Among the entries below, only the lines from the one with "The same camera" through the one with "We've been asked to identify the black" are to be retyped, exactly and without pictures.

Top of Given information

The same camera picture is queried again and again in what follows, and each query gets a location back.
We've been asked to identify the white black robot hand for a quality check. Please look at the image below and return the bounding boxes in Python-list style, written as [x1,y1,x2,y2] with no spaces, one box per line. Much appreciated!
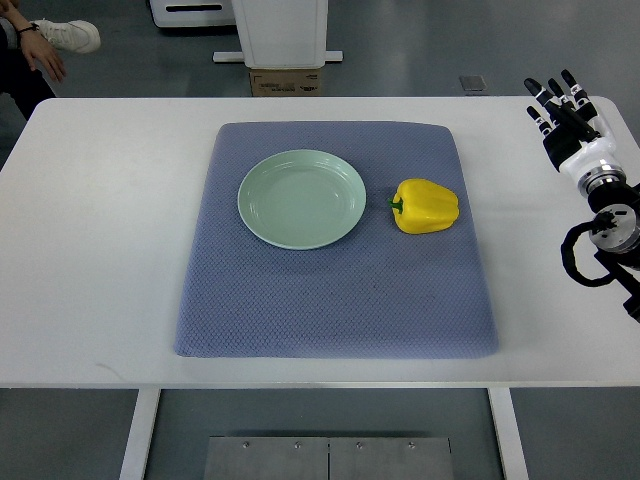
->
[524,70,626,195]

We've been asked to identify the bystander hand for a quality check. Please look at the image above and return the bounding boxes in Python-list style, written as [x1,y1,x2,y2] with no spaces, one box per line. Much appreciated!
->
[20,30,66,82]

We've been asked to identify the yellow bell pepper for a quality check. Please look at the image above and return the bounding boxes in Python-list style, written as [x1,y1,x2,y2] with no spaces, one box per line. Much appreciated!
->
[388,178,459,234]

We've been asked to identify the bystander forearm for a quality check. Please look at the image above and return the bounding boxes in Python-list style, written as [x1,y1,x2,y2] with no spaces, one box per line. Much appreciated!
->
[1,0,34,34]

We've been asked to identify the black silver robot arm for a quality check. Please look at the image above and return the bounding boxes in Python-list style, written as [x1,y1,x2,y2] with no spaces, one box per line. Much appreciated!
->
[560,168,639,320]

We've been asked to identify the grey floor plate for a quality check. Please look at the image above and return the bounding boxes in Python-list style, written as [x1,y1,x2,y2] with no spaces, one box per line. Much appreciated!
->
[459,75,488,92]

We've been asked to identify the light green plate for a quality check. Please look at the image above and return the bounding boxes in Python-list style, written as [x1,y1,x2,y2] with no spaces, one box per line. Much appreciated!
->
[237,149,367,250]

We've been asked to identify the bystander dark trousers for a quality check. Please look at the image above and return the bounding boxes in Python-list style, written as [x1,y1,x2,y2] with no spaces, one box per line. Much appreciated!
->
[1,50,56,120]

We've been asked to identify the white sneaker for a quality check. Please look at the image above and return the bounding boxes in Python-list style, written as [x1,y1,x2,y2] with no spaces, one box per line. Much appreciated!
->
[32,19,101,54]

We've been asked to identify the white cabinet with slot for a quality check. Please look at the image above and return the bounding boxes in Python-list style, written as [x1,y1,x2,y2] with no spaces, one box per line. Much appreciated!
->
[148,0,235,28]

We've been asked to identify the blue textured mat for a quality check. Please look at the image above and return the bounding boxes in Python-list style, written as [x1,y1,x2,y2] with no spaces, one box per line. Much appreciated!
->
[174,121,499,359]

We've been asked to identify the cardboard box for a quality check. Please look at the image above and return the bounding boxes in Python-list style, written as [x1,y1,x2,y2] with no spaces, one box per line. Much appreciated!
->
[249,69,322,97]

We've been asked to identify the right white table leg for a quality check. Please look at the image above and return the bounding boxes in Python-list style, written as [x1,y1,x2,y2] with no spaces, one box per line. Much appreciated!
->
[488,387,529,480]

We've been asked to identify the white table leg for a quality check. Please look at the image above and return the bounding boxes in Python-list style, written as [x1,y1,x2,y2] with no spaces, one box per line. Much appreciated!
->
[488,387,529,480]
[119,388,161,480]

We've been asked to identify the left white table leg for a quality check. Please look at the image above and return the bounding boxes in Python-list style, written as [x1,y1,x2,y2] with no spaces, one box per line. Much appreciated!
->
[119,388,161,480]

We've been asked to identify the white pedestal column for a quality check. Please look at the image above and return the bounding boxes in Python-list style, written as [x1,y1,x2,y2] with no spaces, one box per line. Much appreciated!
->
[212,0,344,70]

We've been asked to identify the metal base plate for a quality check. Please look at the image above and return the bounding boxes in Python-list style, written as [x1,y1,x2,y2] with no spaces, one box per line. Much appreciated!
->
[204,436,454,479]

Bottom of Given information
Top of Given information

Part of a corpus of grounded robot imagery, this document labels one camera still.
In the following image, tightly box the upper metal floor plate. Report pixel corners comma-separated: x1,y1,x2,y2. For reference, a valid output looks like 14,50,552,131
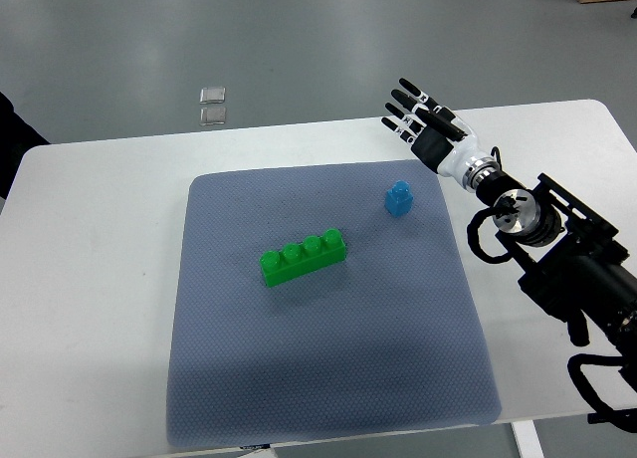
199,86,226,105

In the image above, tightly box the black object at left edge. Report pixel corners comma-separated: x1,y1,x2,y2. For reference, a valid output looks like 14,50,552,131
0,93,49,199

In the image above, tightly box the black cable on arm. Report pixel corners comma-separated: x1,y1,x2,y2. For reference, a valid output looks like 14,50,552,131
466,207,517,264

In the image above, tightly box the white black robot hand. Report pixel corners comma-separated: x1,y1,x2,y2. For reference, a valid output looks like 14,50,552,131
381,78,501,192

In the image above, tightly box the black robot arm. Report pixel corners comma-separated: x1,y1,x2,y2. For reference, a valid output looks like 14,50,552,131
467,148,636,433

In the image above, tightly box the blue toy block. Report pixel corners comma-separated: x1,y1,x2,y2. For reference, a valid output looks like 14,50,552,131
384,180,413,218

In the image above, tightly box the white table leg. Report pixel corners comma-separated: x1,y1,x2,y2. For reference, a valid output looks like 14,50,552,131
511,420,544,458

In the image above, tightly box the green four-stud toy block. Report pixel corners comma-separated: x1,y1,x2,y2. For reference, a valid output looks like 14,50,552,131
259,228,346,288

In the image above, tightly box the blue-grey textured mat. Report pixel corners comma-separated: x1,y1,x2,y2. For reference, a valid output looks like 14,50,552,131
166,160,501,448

Bottom of Given information

Your response –
The same camera picture is queried again and again in what follows, and each query gets a location back.
We've been asked to identify the white black robot hand for a quality check. Please look at the image below and return the bounding boxes in Python-list style, written as [x1,y1,x2,y2] with no spaces, one box per line. Much appreciated!
->
[524,70,626,195]

We've been asked to identify the bystander hand for a quality check. Please look at the image above and return the bounding boxes in Python-list style, written as [x1,y1,x2,y2] with no spaces, one box per line. Much appreciated!
->
[20,30,66,82]

We've been asked to identify the yellow bell pepper for a quality check. Please look at the image above and return the bounding boxes in Python-list style, written as [x1,y1,x2,y2] with no spaces, one box per line. Much appreciated!
->
[388,178,459,234]

We've been asked to identify the bystander forearm for a quality check. Please look at the image above and return the bounding boxes in Python-list style, written as [x1,y1,x2,y2] with no spaces, one box per line. Much appreciated!
->
[1,0,34,34]

We've been asked to identify the black silver robot arm for a quality check. Please look at the image above and return the bounding boxes in Python-list style, written as [x1,y1,x2,y2] with no spaces, one box per line. Much appreciated!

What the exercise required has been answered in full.